In a similar spirit, some philosophers argue that abstract singular terms like ‘honesty’ (item 2) denote the property that the associated predicate (‘honest’) denotes or expresses, that sentences like ‘Honesty is a virtue’ have the simple logical form of a subject-predicate sentence, and that the sentence is true exactly when the word ‘honesty’ denotes a property that is in the extension of the property denoted by the verb phrase ‘is a virtue’.

Once we take these steps, it is also straightforward to explain the remaining items on our list. For example the validity of the argument: ‘Clinton is self-indulgent; therefore, there is at least one vice that Clinton has’ can be explained as follows: The logical form of the premise is that a simple subject-predicate sentence and the logical from of the conclusion is that of an existential quantification with a standard objectual quantifier. If the first sentence is true, then ‘self-indulgent’ expresses a property, and this property satisfies the open sentence ‘Clinton is X’. Hence, just as in standard first-order logic, the existential quantification is true. Similar maneuvers allows us to explain the remaining items on this list: if properties are genuine things, then we can count them and we can use different expressions to stand for the same property.

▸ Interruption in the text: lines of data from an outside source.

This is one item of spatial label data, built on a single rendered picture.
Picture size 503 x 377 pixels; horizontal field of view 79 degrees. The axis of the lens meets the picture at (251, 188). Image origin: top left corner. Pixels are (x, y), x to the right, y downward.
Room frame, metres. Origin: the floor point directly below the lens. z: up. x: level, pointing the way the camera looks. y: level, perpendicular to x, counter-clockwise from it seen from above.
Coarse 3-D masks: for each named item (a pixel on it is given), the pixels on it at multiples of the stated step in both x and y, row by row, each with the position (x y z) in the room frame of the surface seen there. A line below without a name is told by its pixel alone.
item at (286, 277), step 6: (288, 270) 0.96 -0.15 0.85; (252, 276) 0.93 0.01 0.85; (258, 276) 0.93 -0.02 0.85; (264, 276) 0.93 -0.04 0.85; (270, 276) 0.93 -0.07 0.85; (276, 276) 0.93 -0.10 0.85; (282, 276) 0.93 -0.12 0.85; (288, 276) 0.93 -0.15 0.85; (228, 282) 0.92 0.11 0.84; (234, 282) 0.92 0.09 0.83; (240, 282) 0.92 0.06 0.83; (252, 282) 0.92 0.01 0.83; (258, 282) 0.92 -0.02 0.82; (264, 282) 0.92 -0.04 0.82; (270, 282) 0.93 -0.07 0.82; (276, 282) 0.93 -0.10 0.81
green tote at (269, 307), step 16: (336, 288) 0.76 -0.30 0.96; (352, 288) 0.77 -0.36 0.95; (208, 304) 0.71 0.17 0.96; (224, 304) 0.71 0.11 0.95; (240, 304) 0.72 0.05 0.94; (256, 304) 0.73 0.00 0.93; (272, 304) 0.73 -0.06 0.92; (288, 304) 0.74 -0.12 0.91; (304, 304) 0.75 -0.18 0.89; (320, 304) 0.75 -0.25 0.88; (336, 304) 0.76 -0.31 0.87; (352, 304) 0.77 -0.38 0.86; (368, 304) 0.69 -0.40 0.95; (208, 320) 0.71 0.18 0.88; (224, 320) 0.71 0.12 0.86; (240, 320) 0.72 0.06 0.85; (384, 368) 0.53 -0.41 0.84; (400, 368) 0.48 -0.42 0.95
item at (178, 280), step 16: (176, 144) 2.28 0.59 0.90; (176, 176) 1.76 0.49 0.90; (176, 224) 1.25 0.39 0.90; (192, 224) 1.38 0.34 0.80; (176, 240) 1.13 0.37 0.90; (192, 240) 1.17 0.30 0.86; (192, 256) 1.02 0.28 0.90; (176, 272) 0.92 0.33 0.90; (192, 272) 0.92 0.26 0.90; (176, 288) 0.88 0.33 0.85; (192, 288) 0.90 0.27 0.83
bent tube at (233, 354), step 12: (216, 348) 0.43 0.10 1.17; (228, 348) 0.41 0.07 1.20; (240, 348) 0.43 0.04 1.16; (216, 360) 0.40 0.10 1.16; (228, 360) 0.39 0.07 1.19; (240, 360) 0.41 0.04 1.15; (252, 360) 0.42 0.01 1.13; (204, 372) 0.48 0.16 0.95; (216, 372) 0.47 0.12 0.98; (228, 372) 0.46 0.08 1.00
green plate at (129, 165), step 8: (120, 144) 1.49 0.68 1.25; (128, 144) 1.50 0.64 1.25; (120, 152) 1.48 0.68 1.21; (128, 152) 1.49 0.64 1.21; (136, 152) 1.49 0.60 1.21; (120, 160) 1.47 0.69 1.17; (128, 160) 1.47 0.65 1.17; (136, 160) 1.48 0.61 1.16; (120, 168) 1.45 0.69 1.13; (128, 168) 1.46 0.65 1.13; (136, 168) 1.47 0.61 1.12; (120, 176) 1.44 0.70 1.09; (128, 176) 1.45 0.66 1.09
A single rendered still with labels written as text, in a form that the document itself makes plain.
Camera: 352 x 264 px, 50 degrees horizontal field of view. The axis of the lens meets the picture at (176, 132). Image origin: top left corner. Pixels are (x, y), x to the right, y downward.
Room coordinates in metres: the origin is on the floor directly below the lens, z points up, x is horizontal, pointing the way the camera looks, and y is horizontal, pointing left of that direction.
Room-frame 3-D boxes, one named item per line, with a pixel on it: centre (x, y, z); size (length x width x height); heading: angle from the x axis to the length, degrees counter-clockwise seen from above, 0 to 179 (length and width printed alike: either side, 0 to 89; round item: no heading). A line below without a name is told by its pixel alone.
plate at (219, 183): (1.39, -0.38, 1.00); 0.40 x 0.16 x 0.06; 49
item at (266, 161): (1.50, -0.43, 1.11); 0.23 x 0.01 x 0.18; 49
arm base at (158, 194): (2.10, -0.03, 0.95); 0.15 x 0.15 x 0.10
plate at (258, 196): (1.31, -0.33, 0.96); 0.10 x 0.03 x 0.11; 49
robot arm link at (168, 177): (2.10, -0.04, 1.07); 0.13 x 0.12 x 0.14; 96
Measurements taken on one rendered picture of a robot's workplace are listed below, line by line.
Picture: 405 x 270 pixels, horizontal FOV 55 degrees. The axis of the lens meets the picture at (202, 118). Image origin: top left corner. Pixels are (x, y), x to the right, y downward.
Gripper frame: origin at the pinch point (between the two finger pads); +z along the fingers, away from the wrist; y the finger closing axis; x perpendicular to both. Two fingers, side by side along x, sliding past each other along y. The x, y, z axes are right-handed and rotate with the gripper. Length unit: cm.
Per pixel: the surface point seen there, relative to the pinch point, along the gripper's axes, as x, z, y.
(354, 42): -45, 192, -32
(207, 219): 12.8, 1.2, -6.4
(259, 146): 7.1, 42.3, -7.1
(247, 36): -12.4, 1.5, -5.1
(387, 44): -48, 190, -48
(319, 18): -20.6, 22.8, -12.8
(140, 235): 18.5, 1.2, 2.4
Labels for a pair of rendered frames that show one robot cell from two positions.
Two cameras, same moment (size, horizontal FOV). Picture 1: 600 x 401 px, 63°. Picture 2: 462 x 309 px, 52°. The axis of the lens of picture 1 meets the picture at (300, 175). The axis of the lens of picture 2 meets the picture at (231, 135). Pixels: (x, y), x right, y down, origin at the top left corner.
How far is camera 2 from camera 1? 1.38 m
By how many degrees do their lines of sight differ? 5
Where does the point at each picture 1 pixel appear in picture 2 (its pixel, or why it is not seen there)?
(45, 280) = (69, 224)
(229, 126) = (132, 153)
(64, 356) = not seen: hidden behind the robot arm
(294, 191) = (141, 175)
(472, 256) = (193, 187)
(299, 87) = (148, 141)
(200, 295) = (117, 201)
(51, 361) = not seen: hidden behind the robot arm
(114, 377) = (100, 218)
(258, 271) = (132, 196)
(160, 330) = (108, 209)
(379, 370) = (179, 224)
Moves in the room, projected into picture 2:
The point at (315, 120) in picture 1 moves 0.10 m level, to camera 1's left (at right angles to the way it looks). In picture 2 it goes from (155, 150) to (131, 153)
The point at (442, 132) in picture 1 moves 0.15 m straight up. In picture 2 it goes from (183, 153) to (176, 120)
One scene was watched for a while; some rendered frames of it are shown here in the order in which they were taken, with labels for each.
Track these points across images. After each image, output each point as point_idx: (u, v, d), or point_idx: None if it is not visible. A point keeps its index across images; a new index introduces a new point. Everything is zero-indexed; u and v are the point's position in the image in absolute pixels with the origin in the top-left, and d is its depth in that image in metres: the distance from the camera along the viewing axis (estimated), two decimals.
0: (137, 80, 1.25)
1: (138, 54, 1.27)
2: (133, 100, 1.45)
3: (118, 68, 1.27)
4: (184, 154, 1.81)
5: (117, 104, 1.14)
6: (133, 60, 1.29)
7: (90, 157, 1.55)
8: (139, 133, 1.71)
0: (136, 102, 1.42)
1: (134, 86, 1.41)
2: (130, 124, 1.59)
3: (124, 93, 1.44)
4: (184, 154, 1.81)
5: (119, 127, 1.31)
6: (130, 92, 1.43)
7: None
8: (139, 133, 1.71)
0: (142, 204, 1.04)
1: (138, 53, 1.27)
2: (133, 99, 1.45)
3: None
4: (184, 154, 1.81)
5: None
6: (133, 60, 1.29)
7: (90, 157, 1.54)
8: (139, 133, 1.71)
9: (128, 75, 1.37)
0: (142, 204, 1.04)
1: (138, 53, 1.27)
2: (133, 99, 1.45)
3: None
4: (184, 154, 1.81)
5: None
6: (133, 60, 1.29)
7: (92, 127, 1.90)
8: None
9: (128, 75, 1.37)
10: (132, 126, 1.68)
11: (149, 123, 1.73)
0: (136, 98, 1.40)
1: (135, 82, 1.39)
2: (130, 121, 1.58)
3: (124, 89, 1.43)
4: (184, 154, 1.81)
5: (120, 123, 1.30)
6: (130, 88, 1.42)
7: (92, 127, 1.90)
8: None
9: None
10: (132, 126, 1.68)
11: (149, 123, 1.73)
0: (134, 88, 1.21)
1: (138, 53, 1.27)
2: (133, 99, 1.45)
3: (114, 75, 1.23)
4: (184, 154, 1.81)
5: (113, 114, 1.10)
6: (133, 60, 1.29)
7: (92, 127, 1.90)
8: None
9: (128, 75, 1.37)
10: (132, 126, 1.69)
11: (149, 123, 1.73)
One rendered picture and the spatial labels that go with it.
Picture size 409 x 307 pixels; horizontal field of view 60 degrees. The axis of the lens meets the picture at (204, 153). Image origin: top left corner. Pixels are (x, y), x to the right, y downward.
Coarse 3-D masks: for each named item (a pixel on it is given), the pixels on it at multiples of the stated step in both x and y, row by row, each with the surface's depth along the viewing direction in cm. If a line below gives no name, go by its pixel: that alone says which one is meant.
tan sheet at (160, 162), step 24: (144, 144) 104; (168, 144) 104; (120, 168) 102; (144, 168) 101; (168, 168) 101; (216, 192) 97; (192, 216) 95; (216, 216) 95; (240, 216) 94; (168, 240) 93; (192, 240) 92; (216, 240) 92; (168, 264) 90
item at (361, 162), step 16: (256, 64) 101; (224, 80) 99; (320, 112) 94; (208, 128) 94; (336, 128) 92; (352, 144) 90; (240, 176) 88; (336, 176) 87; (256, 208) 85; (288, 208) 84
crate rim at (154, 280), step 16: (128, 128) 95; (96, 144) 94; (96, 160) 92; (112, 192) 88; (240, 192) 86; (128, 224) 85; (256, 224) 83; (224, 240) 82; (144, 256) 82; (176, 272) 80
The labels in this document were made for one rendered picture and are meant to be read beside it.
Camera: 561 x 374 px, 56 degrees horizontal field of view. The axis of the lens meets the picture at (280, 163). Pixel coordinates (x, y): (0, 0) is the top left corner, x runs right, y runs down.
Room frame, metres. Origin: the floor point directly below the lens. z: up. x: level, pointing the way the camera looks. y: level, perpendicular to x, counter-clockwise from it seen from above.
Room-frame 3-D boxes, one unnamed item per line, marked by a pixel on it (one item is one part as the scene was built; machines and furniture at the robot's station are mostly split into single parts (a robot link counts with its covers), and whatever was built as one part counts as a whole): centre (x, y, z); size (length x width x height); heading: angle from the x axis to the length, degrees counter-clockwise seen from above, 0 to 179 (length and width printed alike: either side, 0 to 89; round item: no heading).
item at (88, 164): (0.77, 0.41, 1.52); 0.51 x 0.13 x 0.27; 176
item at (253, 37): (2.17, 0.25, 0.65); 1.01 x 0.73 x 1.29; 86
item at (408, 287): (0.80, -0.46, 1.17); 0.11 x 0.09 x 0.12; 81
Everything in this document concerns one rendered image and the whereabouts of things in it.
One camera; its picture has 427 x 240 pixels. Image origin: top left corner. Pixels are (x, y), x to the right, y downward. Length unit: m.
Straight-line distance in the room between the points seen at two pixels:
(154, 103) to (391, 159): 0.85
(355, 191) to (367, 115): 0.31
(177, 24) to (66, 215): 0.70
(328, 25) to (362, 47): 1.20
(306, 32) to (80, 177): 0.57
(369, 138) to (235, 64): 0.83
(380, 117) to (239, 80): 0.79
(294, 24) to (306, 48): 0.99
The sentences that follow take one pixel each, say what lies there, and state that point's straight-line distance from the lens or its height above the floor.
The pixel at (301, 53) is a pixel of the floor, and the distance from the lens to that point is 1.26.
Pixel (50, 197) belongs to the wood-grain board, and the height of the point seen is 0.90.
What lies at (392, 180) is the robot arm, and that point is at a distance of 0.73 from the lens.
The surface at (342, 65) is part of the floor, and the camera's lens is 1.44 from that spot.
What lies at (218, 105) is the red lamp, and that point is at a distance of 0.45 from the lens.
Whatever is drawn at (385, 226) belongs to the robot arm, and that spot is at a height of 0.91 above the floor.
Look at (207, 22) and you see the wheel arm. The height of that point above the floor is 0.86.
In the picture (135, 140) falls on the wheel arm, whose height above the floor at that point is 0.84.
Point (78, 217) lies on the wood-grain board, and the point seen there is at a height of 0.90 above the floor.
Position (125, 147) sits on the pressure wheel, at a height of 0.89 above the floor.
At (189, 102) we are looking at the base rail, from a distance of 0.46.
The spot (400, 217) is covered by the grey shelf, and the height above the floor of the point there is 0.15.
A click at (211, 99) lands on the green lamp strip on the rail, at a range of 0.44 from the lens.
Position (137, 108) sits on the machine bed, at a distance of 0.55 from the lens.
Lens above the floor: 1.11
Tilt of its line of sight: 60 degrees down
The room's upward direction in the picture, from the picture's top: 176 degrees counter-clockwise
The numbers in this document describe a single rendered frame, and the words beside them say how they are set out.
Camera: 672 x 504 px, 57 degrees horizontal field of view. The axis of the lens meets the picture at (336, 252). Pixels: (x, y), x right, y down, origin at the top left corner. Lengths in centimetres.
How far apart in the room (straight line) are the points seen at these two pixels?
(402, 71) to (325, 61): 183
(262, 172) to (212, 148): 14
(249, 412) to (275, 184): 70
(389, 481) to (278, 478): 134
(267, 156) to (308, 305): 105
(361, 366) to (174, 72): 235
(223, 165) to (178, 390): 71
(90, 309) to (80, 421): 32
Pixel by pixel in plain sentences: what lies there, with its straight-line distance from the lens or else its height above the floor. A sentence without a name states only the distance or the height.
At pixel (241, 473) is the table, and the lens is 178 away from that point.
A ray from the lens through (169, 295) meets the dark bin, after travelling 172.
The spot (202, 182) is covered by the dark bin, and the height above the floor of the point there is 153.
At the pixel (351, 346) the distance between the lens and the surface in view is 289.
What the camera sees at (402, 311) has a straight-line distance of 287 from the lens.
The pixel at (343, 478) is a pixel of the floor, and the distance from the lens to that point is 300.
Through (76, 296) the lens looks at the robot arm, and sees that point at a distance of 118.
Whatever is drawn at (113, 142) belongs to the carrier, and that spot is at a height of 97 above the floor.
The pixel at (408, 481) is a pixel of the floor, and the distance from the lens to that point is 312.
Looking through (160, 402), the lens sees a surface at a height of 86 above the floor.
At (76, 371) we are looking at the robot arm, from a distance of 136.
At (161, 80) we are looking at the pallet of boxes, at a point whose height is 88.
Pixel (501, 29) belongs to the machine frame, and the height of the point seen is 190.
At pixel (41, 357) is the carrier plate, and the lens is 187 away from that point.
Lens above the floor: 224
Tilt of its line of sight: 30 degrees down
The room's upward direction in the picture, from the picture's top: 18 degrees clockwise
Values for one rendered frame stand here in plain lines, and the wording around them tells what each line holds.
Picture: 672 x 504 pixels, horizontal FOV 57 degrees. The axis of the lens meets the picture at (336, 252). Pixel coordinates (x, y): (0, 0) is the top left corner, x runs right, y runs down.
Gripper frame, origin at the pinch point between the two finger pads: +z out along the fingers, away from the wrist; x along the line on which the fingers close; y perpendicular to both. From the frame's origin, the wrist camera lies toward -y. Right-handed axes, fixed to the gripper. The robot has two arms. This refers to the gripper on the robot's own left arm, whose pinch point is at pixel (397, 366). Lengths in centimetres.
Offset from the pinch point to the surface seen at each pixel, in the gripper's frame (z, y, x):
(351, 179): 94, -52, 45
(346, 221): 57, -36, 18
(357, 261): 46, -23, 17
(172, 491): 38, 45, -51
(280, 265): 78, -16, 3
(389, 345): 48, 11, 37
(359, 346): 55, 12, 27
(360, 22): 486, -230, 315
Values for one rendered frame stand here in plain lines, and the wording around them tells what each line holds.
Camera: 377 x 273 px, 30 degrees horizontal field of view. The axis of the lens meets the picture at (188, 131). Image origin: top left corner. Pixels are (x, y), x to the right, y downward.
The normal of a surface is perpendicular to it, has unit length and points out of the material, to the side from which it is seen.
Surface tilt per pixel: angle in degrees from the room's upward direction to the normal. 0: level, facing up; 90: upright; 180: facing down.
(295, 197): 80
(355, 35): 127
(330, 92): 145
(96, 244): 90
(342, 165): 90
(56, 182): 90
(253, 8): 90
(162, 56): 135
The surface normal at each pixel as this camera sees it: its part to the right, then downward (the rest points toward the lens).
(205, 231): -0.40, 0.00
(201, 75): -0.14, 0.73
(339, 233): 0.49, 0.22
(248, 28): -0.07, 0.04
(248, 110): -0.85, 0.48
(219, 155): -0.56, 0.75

These explanations rely on little more than the following three claims. First, there is a rich enough stock of properties to provide a semantic value (meaning) for every predicate and abstract singular term of English (or better, for all of those that could have such semantic values without leading to paradox). Second, sentences like ‘Courage is a virtue’ and ‘John is courageous’ are simple subject-predicate sentences. Third, such sentences are true just in case the thing denoted by the subject is in the extension of the property denoted (or expressed) by the predicate.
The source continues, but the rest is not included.